Strings are immutable, they cannot be constructed incrementally, e.g.  by
filling in individual bytes or characters as in C.  Creating a string is
potentially an expensive operation, strings are cached/interned and some of
their properties are examined and recorded. Currently it is checked and
recorded whether the string is ASCII.

Encoding information is attached to the string, so one character vector may
contain strings in different encodings.  Supported encodings are currently
"UTF-8", "latin1", "bytes" and "native/unknown" (more about which comes
later).

Functions accepting character vectors handle strings according to their
encoding. E.g. `substring` counts in bytes for bytes encoded strings, but
in characters for character strings ("UTF-8", "latin1" and "native/unknown"). Not
all functions support bytes encoded strings, e.g. `nchar(,type="chars")` is
a runtime error, because a byte encoded string has no characters.

Functions have to deal with the situation when different strings are in
different encodings.  Individual functions differ in how they do it, but
often character strings are converted to a single character encoding,
usually UTF-8, and when that happens, any newly created result strings are
also in UTF-8. The user doesn't have to worry as long as the strings are
valid, because they can always then be represented in UTF-8.

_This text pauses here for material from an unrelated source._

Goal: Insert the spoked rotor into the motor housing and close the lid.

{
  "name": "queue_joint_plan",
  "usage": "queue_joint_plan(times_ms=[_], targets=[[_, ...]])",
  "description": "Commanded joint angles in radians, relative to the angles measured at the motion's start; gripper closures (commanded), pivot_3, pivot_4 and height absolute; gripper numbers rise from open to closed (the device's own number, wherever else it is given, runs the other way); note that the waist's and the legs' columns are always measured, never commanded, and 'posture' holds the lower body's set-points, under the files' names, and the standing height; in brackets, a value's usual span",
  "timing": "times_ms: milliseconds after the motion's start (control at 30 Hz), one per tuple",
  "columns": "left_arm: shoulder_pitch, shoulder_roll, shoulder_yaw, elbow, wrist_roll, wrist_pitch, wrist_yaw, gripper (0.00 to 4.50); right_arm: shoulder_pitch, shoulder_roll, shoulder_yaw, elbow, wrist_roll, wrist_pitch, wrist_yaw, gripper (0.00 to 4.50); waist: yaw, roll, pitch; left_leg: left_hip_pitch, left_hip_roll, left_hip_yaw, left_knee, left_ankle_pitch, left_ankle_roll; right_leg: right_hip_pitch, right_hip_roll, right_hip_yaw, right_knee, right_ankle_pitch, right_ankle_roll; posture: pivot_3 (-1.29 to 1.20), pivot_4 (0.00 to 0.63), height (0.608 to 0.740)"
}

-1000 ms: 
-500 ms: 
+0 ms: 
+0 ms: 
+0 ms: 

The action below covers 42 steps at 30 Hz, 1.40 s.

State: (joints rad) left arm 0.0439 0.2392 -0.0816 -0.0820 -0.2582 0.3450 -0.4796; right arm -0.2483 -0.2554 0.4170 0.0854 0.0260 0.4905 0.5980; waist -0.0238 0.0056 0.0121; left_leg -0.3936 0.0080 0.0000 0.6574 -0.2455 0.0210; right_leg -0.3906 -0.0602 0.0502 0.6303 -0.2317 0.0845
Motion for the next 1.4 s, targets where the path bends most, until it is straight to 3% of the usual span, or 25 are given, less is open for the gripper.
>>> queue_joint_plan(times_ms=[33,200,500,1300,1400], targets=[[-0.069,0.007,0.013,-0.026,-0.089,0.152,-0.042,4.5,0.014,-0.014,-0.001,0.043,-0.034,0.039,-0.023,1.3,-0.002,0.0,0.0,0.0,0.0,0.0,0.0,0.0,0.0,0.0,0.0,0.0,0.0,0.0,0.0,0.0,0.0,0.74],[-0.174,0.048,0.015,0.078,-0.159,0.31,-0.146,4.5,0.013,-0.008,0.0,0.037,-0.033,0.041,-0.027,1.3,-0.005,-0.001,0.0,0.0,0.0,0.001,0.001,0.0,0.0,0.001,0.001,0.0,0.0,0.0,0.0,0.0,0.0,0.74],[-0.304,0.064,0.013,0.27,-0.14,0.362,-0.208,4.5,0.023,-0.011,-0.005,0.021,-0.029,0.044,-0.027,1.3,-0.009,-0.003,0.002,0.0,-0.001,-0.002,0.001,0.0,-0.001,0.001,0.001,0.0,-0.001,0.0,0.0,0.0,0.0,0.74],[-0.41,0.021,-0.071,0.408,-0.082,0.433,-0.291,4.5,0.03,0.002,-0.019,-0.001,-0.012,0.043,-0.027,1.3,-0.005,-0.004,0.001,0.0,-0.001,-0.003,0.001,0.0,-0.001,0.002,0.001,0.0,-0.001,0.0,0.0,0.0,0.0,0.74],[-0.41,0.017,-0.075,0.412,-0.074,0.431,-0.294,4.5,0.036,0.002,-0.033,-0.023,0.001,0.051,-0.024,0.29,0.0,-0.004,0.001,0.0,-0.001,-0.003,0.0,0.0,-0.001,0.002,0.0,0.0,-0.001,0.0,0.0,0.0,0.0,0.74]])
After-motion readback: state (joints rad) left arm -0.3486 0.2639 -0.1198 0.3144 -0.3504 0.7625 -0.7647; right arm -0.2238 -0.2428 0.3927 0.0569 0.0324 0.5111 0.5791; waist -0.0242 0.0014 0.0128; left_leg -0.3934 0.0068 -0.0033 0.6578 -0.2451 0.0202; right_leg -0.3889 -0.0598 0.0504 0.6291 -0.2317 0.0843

This is more complicated with bytes encoded strings, which cannot be
converted to a character encoding.  Some functions, such as `gsub` or
`match`, switch to a different mode if any of the input strings is bytes
encoded.  In this mode, they ignore encodings of strings and treat all of
them as byte sequences.  As discussed later, this only makes sense in
certain situations.

## Bytes encoded strings are not byte arrays

From the previous, it is clear that bytes encoded strings are not like byte
arrays in Java or Python or char arrays in C, because one cannot refer to
the individual bytes in them.  Also, one cannot modify individual bytes
using `[]` operator.

There are additional differences.  The zero byte is reserved and cannot be
included in any string.  Also, every byte encoded string must contain at
least one byte of value greater than 127, because the string must be
non-ASCII.  ASCII strings are always encoded as "native/unknown" (and while
encoding flags can sometimes be manipulated, this rule cannot be violated).
It would become clearer, later, that this is due to identity/comparison of
ASCII strings.

So, bytes encoded strings are not usable to represent binary data.  Instead,
there are `raw` vectors in R for that.  Elements of a raw vector are
arbitrary bytes (including zero) and can be indexed and mutated at R level
using `[]`.  They don't work like strings, aren't printed as strings and
aren't supported by string functions.

## Encoding-agnostic string operations

Particularly in the past when there were only single-byte encodings, it made
sense to think of encoding-agnostic string operations.  Not only because
sometimes the input encoding wasn't reliably known, but also because
possibly old code not encoding aware or not aware of new encodings could be
re-used. Also, there were many different encodings in use.

When all strings are in the same (stateless) single-byte encoding, one can
concatenate them without knowing the encoding, one can do search/replace. 
If they are all a super-set of ASCII (encodings supported Bby R all are), one
can even do parsing of a language that is all-ASCII, including trivial parts
such as splitting lines and columns.

People sometimes had input files in really unknown encoding (the provider of
the file didn't tell).  And as long as most of the bytes/characters were
ASCII, many things could be done at byte level ignoring encodings.

A concrete example that still exists in today's R is the package DESCRIPTION
file.  The file may be in different encodings, but the encoding is defined
in a field named `Encoding:` inside that file.  The file can even have
records in different encodings, each with its own `Encoding:` field. 
Parsing such file in R requires some encoding-agnostic operations: one
doesn't know in advance of reading the file what the encoding is.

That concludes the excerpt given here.